Sécurité mobile : iOS vs Android
La sécurité des appareils mobiles réside davantage dans le logiciel que dans le matériel. En effet, le matériel change plus lentement et les types d’attaques qui ont été les plus répandus au cours des dernières années se sont concentrés sur le vol d’argent et d’informations d’identification plutôt que sur l’exploitation des failles matérielles. Par exemple pour Apple, en mai 2022, environ 89 % des utilisateurs d’iPhone avaient effectué une mise à niveau vers iOS 15 et recevaient des mises à jour de sécurité périodiques (sur les appareils de moins de cinq ans). Il se peut qu’Apple ne veuille pas révéler combien de personnes utilisent encore en toute sécurité des iPhone plus anciens.
Pour la première fois, le Security Navigator Report 2023 inclut des données propriétaires sur les niveaux de mises à jour de sécurité de près de 5 millions d’appareils mobiles. Des recherches tierces suggèrent qu’en 2021, iOS et Android ont tous deux eu leur part de vulnérabilités : 547 pour Android et 357 pour iOS. 79 % des vulnérabilités Android ont été considérées comme peu complexes contre seulement 24 % pour iOS.
Dans le rapport Security Navigator sont examinées les vulnérabilités graves d’Apple et d’Android afin de déterminer le temps nécessaire à l’écosystème pour déployer les correctifs requis. Dans le cas d’iOS, nous avons déterminé qu’il a fallu 224 jours pour que 90 % de l’écosystème Apple passe à la version corrigée. Pour Android comme pour iOS, il apparaît qu’environ 10 % de la base d’utilisateurs n’appliquera jamais les correctifs correctement.

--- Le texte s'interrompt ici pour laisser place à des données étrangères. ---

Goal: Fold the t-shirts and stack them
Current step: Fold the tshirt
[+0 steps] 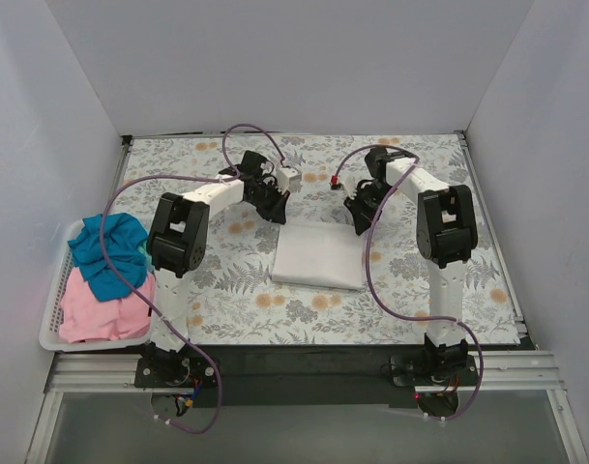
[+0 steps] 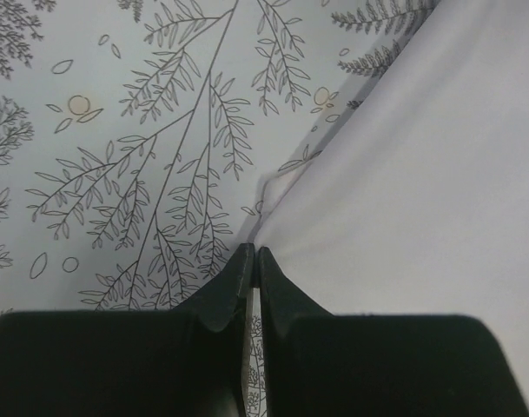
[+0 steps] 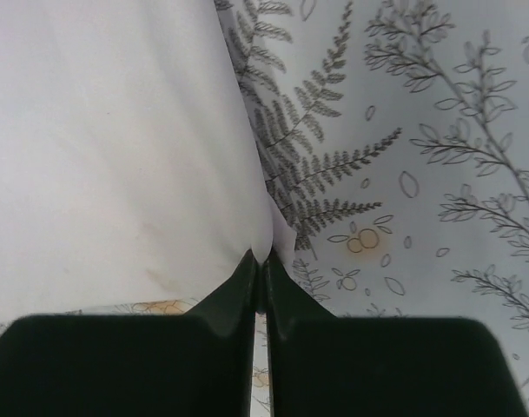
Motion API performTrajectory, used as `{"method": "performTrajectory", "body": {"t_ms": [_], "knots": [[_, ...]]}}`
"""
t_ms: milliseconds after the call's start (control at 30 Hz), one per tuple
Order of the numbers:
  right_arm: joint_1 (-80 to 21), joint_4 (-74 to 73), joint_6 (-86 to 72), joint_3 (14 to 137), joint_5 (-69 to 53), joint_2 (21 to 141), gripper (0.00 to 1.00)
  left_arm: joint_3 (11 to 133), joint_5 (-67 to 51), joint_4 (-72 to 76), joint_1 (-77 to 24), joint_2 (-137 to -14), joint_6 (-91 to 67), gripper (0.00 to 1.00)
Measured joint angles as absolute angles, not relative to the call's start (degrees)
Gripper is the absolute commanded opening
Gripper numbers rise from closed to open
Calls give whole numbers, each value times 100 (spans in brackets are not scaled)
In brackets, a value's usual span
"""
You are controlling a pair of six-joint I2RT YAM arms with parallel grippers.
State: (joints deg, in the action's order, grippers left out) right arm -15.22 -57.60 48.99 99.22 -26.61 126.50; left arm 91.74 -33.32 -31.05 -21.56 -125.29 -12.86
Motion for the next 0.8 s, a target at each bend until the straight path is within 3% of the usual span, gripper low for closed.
{"method": "performTrajectory", "body": {"t_ms": [33,133,167,200,267,333,367,567,667,800], "knots": [[-1511,-5699,4825,9950,-2635,12650,11,9203,-3321,-3074,-2147,-12540,-1317,6],[-1476,-5511,4595,10049,-2567,12648,42,9251,-3245,-3028,-2108,-12543,-1431,29],[-1459,-5446,4523,10088,-2558,12643,61,9260,-3223,-3020,-2084,-12540,-1514,35],[-1431,-5387,4421,10108,-2569,12606,73,9264,-3221,-3017,-2051,-12527,-1588,55],[-1350,-5317,4265,10110,-2646,12455,91,9258,-3282,-3037,-1959,-12451,-1758,64],[-1229,-5245,4088,10092,-2864,12151,93,9129,-3404,-3046,-1894,-12219,-2049,68],[-1175,-5183,3999,10044,-3011,11924,98,9024,-3516,-3065,-1852,-12016,-2228,69],[-1085,-4748,2978,8766,-4357,10009,98,7592,-4598,-2674,-2023,-10160,-3778,79],[-1476,-4338,2158,7649,-5131,9380,98,6595,-5225,-2086,-2440,-9376,-4884,81],[-2139,-3566,913,6368,-5658,9321,98,5743,-5802,-1459,-2995,-9306,-6040,81]]}}
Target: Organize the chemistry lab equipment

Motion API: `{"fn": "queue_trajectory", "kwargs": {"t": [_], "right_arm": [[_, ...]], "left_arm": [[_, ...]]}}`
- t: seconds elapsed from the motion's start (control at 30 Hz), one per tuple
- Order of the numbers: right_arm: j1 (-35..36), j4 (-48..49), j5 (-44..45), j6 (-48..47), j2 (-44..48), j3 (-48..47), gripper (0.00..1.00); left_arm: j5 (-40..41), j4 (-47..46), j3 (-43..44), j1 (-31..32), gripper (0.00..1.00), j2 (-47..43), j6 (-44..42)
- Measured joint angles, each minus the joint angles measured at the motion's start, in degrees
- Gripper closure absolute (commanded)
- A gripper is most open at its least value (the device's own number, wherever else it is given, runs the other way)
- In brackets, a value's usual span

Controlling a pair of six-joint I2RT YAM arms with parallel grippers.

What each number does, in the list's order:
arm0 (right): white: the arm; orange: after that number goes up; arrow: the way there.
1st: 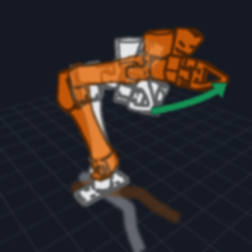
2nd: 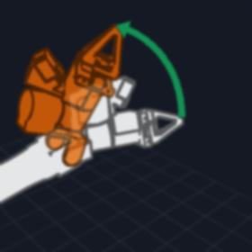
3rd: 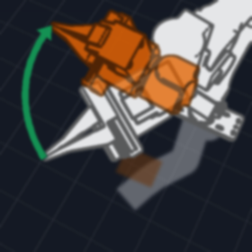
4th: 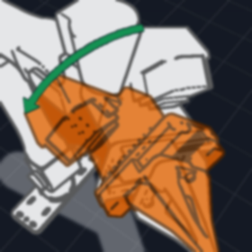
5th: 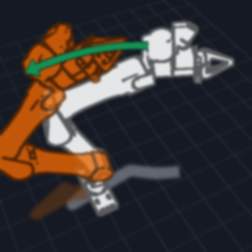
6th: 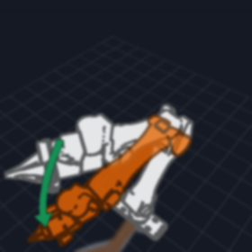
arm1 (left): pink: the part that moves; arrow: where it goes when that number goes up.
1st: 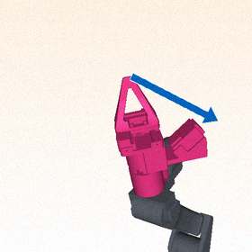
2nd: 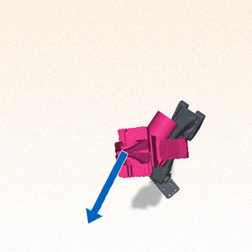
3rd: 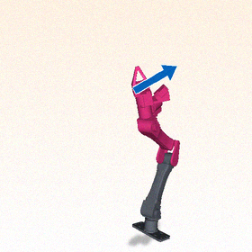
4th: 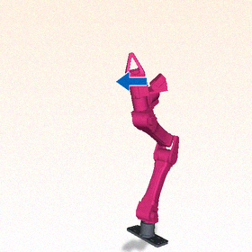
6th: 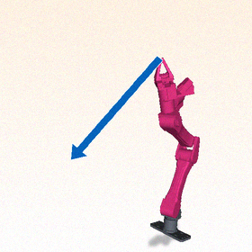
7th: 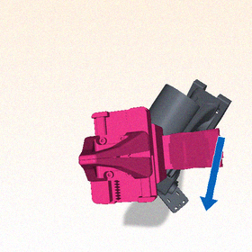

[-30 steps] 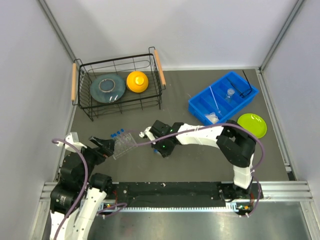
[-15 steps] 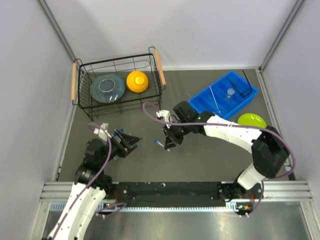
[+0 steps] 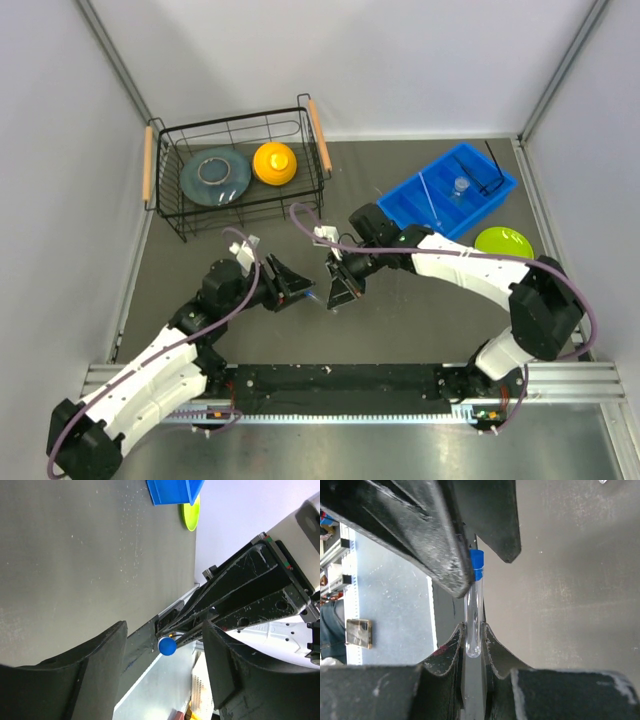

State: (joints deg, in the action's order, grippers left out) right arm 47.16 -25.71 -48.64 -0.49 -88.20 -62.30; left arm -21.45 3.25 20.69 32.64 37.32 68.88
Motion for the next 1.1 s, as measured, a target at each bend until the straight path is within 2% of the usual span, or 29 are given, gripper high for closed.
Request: {"fn": "queue_trajectory", "kwargs": {"t": [0.4, 0.73, 1.0, 1.1], "right_arm": [[-0.07, -0.02, -0.46, -0.61, 1.16, 0.5, 0.94], [-0.37, 0.0, -0.28, -0.94, 1.16, 0.5, 0.94], [-0.72, -0.02, -0.04, -0.94, 1.16, 0.5, 0.94], [-0.85, -0.02, 0.0, -0.96, 1.16, 0.5, 0.94]], "left_arm": [[1.62, -1.16, 1.2, 2.6, 0.56, 2.34, -0.04], [1.6, -1.2, 1.22, 3.93, 0.61, 2.86, 0.02], [1.64, -1.2, 1.4, 4.66, 0.69, 3.34, 0.0], [1.64, -1.2, 1.51, 4.68, 0.8, 3.37, -0.02]]}}
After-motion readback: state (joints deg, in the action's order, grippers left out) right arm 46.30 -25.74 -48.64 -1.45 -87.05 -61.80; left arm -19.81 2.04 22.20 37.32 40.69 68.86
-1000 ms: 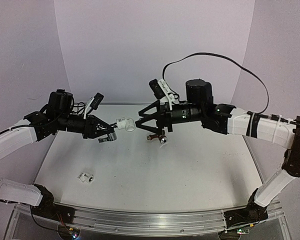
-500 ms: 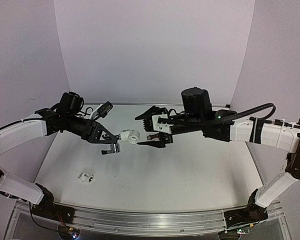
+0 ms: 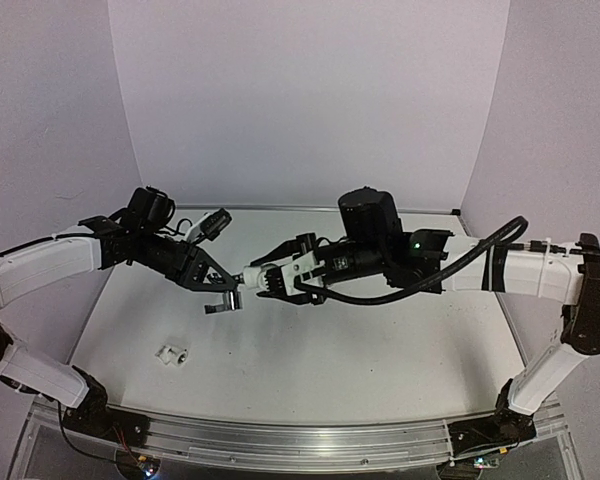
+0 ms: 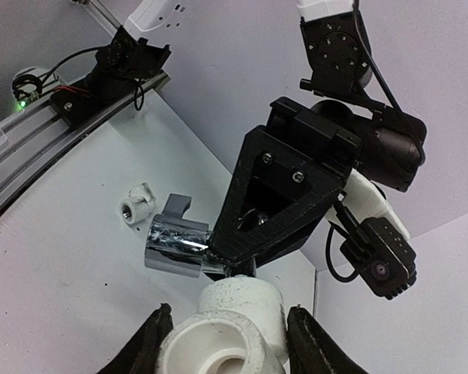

Les résultats montrent qu’une plus grande proportion d’utilisateurs d’iPhone est menacée lors de la divulgation d’un problème de sécurité, ce qui s’explique par l’homogénéité du système. Les utilisateurs migrent néanmoins rapidement vers une nouvelle version, puisque 70 % d’entre eux appliquent un correctif dans les 51 jours suivant sa publication. La nature plus fragmentée de l’écosystème Android signifie que les appareils sont souvent laissés exposés à un plus grand nombre d’anciennes vulnérabilités, tandis qu’un plus petit nombre d’appareils peut être compromis en utilisant de nouvelles failles.